> [WORK REQUIRED] The full listing, excluding its pictures, should be printed exactly as it stands.

> [GIVEN INFORMATION]
◆ ◆ ◆ ◆

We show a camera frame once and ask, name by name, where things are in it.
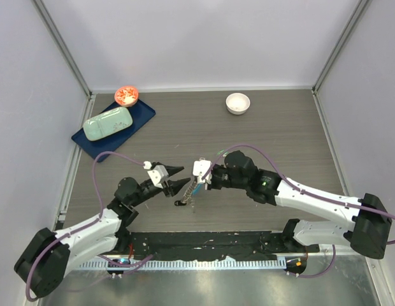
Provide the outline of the black key fob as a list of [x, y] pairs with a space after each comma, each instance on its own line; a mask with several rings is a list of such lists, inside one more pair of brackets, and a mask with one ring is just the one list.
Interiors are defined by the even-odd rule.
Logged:
[[174, 202], [174, 205], [177, 207], [186, 206], [186, 204], [187, 204], [186, 202], [182, 202], [180, 200]]

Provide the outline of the large keyring with blue handle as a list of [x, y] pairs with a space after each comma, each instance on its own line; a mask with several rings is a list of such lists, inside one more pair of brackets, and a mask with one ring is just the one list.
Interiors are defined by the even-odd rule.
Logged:
[[194, 210], [194, 196], [202, 187], [202, 184], [199, 183], [197, 177], [194, 177], [193, 181], [190, 183], [188, 188], [185, 190], [180, 201], [186, 202], [186, 206], [190, 206], [192, 210]]

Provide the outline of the green tagged key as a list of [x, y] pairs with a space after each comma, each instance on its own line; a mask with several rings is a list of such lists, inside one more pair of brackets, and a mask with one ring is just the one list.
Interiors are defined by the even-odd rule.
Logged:
[[222, 157], [226, 157], [227, 156], [227, 151], [226, 150], [221, 150], [219, 152], [217, 152], [218, 156], [222, 156]]

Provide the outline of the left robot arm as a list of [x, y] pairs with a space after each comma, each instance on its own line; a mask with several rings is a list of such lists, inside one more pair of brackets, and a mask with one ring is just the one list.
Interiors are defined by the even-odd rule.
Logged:
[[129, 247], [127, 227], [138, 216], [136, 206], [160, 193], [176, 196], [190, 178], [172, 181], [170, 177], [183, 169], [147, 162], [148, 179], [139, 183], [132, 177], [123, 178], [100, 213], [66, 229], [39, 230], [14, 266], [25, 282], [26, 298], [34, 302], [49, 295], [70, 271], [98, 255], [125, 253]]

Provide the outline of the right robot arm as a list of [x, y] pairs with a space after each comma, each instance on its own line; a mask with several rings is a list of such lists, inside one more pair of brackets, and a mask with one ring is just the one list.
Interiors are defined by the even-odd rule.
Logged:
[[229, 153], [223, 165], [195, 162], [193, 174], [207, 190], [242, 189], [257, 203], [294, 208], [322, 218], [319, 222], [289, 220], [281, 236], [287, 251], [331, 244], [348, 246], [367, 258], [384, 258], [392, 220], [373, 194], [358, 198], [314, 189], [258, 168], [239, 150]]

◆ ◆ ◆ ◆

> [RESPONSE]
We show a camera frame once and ask, name by name, where things are in it.
Provide the outline of the black key fob as a list of [x, y] pairs with a space after each comma, each instance on its own line; a mask with several rings is a list of such lists, inside one more pair of brackets, and a mask with one ring is just the one list.
Interiors are defined by the even-odd rule.
Logged:
[[174, 202], [174, 205], [177, 207], [186, 206], [186, 204], [187, 204], [186, 202], [182, 202], [180, 200]]

Provide the outline of the large keyring with blue handle as a list of [x, y] pairs with a space after each comma, each instance on its own line; a mask with several rings is a list of such lists, inside one more pair of brackets, and a mask with one ring is just the one list.
Interiors are defined by the even-odd rule.
Logged:
[[194, 210], [194, 196], [202, 187], [202, 184], [199, 183], [197, 177], [194, 177], [193, 181], [190, 183], [188, 188], [185, 190], [180, 201], [186, 202], [186, 206], [190, 206], [192, 210]]

Provide the outline of the green tagged key as a list of [x, y] pairs with a space after each comma, each instance on its own line; a mask with several rings is a list of such lists, inside one more pair of brackets, and a mask with one ring is just the one list.
Interiors are defined by the even-odd rule.
Logged:
[[222, 157], [226, 157], [227, 156], [227, 151], [226, 150], [221, 150], [219, 152], [217, 152], [218, 156], [222, 156]]

Provide the outline of the left robot arm as a list of [x, y] pairs with a space after each comma, each instance on its own line; a mask with several rings is a list of such lists, inside one more pair of brackets, and a mask with one ring is just the one list.
Interiors are defined by the even-odd rule.
Logged:
[[129, 247], [127, 227], [138, 216], [136, 206], [160, 193], [176, 196], [190, 178], [172, 181], [170, 177], [183, 169], [147, 162], [148, 179], [139, 183], [132, 177], [123, 178], [100, 213], [66, 229], [39, 230], [14, 266], [25, 282], [26, 298], [34, 302], [49, 295], [70, 271], [98, 255], [125, 253]]

Provide the outline of the right robot arm as a list of [x, y] pairs with a space after each comma, each instance on its own line; a mask with several rings is a list of such lists, inside one more pair of brackets, and a mask with one ring is just the one list.
Interiors are defined by the even-odd rule.
Logged:
[[229, 153], [223, 165], [195, 162], [193, 174], [207, 190], [242, 189], [257, 203], [294, 208], [322, 218], [319, 222], [289, 220], [281, 236], [287, 251], [331, 244], [348, 246], [367, 258], [384, 258], [392, 220], [373, 194], [358, 198], [314, 189], [258, 168], [239, 150]]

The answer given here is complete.